The Day Oil Traders Paid $37 a Barrel to Get Rid of It
On 20 April 2020 crude oil futures briefly hit minus forty dollars. Sellers were paying buyers to take the barrels off their hands.
On the afternoon of 20 April 2020, the May contract for West Texas Intermediate crude oil traded on the New York Mercantile Exchange settled at minus $37.63 a barrel. Earlier in the day it had touched minus $40.32. Whoever was still long that contract was offering to pay anyone who would relieve them of the obligation to take delivery of the oil — and even at $40 of cash per barrel handed over, there were not enough takers.
WTI is a physically settled contract. If you hold it through expiry, you must accept actual barrels of crude in Cushing, Oklahoma, the small town where the pipelines meet. In normal months only about 1 percent of contracts ever reach delivery; the rest are closed out for cash. April 2020 was not a normal month. COVID lockdowns had crushed US refinery throughput by roughly 4.1 million barrels a day — about a quarter of demand — between mid-March and mid-April. Oil kept coming out of the ground anyway. Cushing's 76 million barrels of working storage filled toward the brim; by 17 April it was already 76 percent full, and the steel tanks left no slack for the May barrels still to be delivered.

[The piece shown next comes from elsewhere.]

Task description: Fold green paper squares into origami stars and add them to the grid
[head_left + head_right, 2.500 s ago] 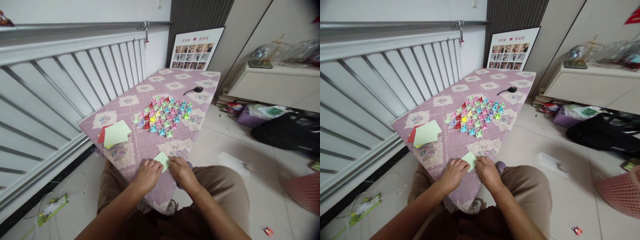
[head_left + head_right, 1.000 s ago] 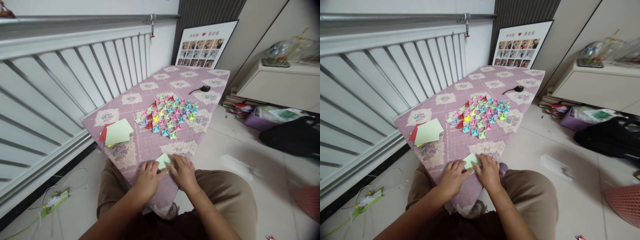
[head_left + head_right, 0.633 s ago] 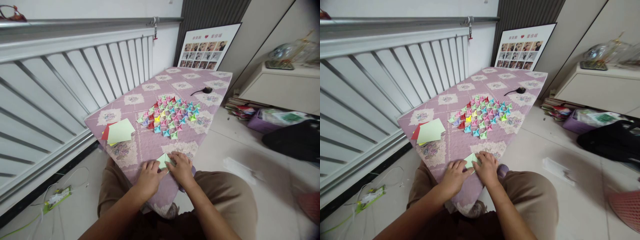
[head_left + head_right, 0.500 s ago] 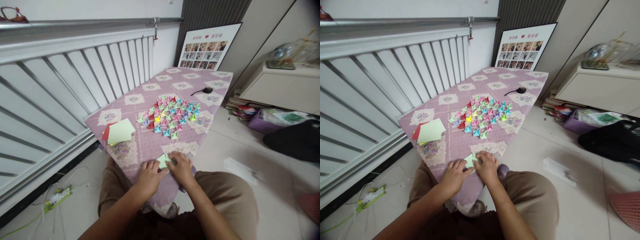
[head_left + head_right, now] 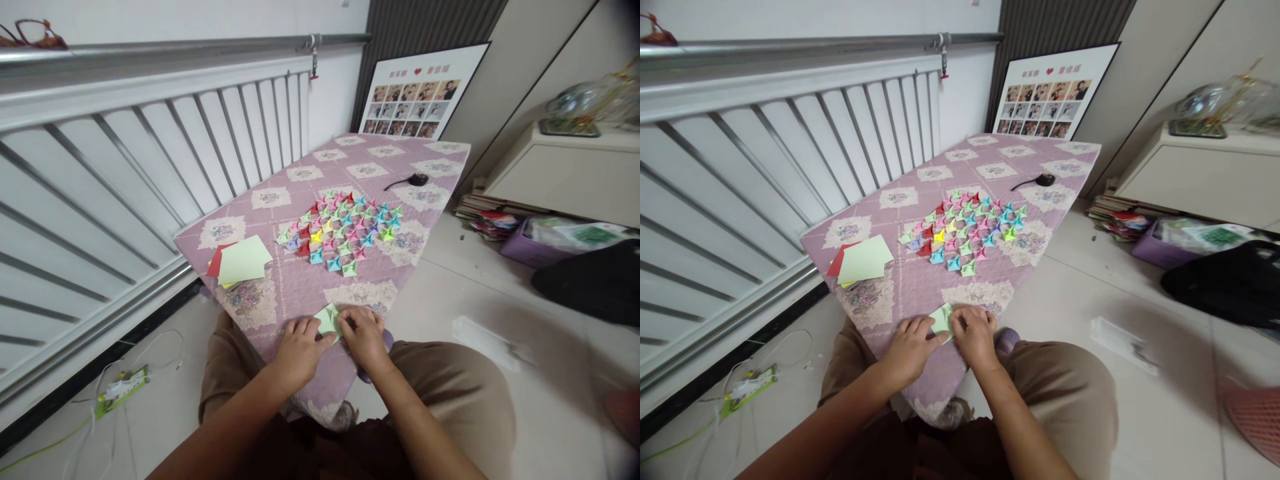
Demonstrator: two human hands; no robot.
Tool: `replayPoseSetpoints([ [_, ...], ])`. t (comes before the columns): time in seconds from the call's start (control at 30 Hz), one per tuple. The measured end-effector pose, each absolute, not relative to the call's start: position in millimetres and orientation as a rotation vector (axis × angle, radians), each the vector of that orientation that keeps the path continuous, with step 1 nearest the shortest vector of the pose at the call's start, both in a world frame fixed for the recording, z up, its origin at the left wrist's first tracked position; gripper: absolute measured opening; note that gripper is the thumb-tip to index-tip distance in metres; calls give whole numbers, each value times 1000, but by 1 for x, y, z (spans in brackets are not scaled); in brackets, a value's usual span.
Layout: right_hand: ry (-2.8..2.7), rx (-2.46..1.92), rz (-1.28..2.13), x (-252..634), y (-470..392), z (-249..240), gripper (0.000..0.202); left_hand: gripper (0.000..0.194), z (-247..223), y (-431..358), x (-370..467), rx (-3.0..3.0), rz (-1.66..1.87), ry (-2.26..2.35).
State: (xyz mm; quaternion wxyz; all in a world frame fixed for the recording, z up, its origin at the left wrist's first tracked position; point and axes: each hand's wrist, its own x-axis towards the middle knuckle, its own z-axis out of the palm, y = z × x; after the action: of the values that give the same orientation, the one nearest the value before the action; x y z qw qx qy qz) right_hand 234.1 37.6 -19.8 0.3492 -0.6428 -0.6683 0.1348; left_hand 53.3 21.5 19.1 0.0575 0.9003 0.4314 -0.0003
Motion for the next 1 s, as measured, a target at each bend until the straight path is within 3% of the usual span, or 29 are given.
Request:
replayPoseSetpoints([
  [0.13,-1764,-1633,347,237,37,-23,13,47,20,22,53,2732,-13,1316],
  [0.27,-1853,-1622,334,240,38,-21,27,48,20,22,53,2734,-9,1314],
  [0.4,-1968,-1588,295,244,39,-17,10,50,16,21,52,2739,1,1311],
  [1.0,-2351,-1361,24,259,30,-18,20,52,17,23,53,2693,-42,1349],
])
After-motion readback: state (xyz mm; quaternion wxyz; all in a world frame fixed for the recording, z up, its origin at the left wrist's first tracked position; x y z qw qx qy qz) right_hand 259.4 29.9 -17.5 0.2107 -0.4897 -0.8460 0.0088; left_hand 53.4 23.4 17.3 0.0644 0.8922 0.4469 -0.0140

The May contract was set to expire the following day. Holders without storage were trapped. They could either rent space they did not have, or pay someone else to assume their position. Selling a futures contract at a negative price is the second option: you pay the buyer for the privilege of escaping the trade. By the closing bell the spot market for WTI had cleared at numbers that no commodity exchange had printed in 37 years of the contract's existence. The June contract opened the next morning back above twenty dollars.